Your video on pedal use with Moonlight Sonata was very helpful. I noticed you used the left pedal (Una Corda?) as well. And, I think you kept it down continually as you played. If so, why?
Thank you for the huge amount of time you’ve devoted to helping us all learn to play better,
You are very perceptive! Since the entire first movement of the Moonlight Sonata is quiet, the una corda pedal is appropriate for this movement. However, the una corda pedal has dramatically different degrees of tonal change on various pianos. So on some instruments it may be necessary to use the una corda only in some sections.
First, a disclosure is in order: I grew up with a concert pianist, my father Morton Estrin who taught piano in our home. He was my piano teacher as well. He still teaches in the house where I grew up on Long Island! My sister Coren Mino is also a pianist. My life is centered around the piano and always has been, so my viewpoint is definitely focused on the piano!
If you are serious about studying music, piano can be an essential tool for developing a deep understanding of music theory. If you attend a music conservatory, a minimum level of piano proficiency is required of all music students from composers, conductors, performers, teachers – everyone is required to learn to play the piano. What is so important about the piano?
One reason is that the piano is one of the only instruments in which you can easily play multiple notes at the same time. Most instruments can only play one note at a time. In fact, all brass and woodwind instruments are monophonic. (However, there are alternative techniques to get around this usually involving singing.) The piano is also quite different from other instruments because there is a vast repertoire of music which requires no other musicians to be complete!

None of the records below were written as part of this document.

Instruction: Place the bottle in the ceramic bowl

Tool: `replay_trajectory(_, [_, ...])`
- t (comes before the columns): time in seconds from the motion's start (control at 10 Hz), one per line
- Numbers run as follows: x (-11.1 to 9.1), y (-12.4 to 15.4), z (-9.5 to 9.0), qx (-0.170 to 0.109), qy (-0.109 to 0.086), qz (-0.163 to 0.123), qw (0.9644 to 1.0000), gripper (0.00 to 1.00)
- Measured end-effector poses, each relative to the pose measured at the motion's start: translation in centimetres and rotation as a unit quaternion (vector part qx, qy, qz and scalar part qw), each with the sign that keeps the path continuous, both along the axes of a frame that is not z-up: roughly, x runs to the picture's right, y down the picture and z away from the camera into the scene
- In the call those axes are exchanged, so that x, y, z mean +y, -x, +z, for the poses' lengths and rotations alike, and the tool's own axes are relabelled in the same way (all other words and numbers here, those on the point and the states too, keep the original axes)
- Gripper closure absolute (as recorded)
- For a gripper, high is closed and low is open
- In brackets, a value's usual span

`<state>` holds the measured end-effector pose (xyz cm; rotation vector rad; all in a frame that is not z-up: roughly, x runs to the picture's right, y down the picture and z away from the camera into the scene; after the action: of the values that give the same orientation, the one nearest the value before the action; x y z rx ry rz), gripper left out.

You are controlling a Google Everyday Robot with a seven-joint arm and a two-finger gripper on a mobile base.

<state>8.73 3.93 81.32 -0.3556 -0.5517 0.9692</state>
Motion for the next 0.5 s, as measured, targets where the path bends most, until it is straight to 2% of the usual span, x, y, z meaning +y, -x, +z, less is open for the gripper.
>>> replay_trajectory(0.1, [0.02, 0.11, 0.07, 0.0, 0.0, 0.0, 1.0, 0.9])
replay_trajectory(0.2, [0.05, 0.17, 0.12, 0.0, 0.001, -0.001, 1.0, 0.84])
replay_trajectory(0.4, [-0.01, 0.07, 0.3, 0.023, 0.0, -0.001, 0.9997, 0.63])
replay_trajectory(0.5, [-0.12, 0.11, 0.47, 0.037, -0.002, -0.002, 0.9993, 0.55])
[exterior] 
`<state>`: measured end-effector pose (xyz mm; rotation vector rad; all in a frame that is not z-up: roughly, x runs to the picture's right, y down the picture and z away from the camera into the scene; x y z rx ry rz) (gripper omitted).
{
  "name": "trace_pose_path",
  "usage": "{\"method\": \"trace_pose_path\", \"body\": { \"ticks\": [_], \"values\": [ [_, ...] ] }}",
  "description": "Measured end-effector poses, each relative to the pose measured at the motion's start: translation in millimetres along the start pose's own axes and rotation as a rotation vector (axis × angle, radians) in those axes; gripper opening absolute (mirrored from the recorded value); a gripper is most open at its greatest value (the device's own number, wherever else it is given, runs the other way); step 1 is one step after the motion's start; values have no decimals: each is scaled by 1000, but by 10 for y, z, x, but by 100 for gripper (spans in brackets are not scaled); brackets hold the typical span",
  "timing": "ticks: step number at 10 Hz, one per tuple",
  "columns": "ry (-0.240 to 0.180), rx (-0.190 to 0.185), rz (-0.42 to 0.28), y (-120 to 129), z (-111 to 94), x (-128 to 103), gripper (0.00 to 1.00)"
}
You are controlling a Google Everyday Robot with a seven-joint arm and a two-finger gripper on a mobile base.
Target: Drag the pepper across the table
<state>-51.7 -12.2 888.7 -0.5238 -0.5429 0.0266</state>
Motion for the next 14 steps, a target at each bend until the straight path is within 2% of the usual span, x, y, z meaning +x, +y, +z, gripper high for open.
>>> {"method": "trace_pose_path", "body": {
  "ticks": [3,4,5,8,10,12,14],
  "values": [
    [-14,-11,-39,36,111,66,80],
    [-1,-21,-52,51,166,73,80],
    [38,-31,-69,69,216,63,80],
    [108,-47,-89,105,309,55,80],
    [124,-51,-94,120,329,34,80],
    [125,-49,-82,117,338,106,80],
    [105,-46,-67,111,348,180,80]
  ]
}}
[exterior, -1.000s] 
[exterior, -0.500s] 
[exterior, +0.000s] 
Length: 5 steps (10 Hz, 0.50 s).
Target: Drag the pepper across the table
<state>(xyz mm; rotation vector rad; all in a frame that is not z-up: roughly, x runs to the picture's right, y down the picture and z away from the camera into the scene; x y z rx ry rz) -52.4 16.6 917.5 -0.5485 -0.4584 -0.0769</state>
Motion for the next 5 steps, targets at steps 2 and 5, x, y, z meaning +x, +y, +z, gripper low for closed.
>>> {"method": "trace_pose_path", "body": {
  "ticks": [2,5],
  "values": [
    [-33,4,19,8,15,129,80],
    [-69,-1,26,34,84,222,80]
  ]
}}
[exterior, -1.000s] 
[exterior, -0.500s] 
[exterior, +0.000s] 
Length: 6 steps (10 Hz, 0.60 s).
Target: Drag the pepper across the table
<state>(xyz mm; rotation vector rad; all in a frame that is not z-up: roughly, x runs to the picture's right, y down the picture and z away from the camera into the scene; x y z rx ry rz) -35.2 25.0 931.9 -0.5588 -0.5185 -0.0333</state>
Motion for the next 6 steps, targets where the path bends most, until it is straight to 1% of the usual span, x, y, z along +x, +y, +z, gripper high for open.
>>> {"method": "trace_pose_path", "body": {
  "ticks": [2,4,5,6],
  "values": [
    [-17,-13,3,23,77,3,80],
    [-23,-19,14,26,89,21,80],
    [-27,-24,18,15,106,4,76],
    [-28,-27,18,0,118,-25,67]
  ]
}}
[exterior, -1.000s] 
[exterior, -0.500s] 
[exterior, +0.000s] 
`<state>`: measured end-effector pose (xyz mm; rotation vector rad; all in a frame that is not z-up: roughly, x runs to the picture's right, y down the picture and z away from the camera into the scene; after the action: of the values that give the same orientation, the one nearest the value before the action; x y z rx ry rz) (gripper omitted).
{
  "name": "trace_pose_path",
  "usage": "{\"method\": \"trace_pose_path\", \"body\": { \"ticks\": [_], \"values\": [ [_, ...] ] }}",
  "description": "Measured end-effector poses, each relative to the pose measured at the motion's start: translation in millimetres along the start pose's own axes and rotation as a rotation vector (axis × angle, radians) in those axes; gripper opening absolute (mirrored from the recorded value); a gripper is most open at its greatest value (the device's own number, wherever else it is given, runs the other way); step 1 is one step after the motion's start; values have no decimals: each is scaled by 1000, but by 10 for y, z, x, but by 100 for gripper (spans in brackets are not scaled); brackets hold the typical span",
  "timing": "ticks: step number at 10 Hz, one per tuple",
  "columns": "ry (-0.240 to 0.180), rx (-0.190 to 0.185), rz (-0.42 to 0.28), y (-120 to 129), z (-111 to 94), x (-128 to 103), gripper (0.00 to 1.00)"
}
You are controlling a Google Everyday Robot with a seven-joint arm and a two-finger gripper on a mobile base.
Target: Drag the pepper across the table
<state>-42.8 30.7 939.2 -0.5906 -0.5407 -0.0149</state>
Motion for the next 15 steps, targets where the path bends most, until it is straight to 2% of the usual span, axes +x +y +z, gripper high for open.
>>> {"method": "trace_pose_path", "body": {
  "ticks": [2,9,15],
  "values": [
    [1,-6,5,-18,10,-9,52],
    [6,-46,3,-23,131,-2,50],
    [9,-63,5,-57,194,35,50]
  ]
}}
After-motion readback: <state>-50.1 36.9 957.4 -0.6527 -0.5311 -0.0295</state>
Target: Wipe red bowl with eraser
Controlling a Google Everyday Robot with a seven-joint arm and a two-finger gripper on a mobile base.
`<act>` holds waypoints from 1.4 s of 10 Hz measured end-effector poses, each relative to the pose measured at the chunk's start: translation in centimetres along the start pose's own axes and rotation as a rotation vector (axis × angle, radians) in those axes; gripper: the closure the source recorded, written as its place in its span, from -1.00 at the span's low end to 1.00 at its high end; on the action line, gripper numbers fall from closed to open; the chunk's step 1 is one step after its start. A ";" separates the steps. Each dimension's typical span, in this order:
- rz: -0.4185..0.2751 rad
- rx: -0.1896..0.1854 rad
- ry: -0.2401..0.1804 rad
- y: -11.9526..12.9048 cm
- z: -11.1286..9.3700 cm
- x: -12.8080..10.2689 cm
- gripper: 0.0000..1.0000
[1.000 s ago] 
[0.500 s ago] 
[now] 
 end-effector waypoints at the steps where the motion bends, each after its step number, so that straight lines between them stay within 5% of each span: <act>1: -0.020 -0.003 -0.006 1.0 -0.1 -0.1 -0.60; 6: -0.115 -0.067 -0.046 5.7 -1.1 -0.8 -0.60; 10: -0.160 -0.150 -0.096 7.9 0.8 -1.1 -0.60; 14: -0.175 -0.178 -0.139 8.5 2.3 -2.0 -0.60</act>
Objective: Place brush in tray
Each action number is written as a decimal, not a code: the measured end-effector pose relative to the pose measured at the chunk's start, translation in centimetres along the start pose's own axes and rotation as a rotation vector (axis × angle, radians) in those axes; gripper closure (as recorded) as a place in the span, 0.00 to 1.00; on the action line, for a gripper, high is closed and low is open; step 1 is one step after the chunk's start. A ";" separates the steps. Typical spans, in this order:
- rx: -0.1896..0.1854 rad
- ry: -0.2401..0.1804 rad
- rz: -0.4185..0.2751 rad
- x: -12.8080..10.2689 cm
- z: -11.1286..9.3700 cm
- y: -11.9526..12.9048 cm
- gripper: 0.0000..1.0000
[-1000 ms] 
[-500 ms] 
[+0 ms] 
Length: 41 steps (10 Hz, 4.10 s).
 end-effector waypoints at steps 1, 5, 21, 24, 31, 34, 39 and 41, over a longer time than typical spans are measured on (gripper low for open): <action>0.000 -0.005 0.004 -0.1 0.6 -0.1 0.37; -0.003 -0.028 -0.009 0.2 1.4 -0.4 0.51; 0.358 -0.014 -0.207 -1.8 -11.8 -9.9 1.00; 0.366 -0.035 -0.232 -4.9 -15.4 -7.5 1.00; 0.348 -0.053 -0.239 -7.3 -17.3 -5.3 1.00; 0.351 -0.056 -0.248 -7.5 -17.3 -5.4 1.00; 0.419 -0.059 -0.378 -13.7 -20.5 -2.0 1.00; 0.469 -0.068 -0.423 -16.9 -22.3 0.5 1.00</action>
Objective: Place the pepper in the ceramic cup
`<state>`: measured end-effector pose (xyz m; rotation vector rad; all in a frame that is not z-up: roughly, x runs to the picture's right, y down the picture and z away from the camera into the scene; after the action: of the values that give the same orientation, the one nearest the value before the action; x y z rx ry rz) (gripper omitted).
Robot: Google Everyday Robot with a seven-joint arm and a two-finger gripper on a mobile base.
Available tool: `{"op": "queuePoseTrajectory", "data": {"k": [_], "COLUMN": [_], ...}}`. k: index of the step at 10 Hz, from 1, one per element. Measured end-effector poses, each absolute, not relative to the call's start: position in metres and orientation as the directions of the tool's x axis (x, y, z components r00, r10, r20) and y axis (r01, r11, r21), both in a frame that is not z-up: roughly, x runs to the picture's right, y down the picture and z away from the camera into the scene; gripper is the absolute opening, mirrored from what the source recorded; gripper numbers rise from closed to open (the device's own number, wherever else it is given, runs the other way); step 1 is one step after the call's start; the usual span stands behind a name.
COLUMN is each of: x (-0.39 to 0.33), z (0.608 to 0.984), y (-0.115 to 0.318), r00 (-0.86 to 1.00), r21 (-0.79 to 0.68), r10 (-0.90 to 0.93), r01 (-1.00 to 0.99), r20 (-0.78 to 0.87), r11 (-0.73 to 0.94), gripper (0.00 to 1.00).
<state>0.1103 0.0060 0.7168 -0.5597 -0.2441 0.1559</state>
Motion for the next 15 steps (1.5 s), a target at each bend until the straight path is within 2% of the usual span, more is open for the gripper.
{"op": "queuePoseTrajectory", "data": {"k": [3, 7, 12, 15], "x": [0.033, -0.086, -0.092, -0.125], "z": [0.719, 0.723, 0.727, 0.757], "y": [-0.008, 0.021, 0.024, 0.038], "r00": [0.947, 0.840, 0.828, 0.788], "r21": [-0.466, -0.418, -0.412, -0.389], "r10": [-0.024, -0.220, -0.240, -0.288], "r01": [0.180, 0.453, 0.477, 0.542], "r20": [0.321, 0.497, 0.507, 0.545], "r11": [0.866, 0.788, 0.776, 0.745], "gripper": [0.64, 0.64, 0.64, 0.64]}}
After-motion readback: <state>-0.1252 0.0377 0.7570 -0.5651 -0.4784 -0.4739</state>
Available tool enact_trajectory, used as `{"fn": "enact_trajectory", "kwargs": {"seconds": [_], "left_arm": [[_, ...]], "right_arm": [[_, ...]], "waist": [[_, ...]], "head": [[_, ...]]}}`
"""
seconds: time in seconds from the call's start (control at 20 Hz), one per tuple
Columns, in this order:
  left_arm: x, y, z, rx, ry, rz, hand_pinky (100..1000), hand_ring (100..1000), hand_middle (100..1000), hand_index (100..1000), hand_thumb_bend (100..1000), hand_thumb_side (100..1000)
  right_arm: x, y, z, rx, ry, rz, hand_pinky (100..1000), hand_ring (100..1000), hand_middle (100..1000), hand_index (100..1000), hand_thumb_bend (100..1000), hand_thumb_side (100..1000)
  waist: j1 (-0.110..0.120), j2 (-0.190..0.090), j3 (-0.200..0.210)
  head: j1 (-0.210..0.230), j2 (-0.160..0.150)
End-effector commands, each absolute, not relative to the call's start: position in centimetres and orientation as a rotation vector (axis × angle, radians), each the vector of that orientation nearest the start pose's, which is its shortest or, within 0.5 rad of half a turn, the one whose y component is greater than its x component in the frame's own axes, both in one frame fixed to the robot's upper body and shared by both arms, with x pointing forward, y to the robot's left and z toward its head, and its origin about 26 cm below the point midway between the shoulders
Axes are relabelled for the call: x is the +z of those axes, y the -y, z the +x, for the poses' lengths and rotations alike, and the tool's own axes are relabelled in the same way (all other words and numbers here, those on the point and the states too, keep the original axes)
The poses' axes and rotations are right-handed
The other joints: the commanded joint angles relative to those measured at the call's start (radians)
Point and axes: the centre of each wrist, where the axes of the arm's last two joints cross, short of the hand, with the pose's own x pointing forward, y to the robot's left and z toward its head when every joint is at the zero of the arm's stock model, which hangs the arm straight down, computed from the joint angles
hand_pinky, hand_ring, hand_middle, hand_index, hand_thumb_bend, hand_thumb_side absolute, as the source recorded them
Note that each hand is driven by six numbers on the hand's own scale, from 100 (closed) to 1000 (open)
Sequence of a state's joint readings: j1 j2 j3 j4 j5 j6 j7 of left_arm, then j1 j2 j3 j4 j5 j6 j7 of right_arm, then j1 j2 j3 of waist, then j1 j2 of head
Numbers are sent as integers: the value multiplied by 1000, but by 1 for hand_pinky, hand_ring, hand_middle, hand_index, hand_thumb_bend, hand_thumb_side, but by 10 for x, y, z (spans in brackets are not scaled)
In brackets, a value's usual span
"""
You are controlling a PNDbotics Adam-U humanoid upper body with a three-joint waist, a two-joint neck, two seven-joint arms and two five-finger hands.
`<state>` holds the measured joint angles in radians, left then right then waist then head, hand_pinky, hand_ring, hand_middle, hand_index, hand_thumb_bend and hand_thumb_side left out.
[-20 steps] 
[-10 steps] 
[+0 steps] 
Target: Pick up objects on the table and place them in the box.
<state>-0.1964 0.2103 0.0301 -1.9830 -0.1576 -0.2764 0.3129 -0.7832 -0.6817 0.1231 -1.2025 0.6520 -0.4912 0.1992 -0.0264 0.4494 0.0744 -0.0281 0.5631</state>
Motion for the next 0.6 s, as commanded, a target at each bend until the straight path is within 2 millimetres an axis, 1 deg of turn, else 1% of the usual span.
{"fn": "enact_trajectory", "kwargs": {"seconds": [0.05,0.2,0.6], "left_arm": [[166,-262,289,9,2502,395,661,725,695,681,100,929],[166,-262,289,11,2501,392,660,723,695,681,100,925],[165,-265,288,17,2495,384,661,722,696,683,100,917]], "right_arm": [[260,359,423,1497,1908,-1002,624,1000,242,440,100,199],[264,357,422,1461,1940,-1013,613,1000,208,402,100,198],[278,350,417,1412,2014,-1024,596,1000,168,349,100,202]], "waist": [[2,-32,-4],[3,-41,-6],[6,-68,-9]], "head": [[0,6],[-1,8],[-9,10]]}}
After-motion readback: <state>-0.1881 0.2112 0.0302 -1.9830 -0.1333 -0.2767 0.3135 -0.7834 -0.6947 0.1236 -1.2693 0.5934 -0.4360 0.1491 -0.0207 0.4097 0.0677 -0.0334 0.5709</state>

The piano lends itself to fostering a deep understanding of the structure of music. On the piano you can not only see the chord but you can hear it (with absolute certainty) as well. For example, assuming the piano is in tune, if you play a C, it will be a C. If you try and play a C on another instrument – let’s say a French horn – there are a lot of different fingerings that can get very different notes; a piano will play a note with certainty as well as visual feedback. For singers, it can be invaluable having a piano nearby to check pitches of vocal parts.
Another point is that playing a note on a piano is incredibly simple. Even a young child can walk over to a piano and play a note on the keyboard. Just try and do that with an oboe or a flute; you will need substantial study of embouchure (lip position) breathing, fingering and more just to get a sound!
The piano is a wonderful instrument for everyone even if they don’t have formal training. I personally know people who have never had a lesson in their lives but still enjoy playing the piano. There are even professional musicians who have never taken piano lessons but have been able to play by simply watching people around them and learning by ear. This is particularly true of styles of music involving improvisation such as rock, pop, country, new age and even jazz.
The piano truly is a universal instrument. Unlike other instruments relegated to being closed up in a case in a closet, the piano is a substantial piece of furniture in people’s homes beckoning to be played!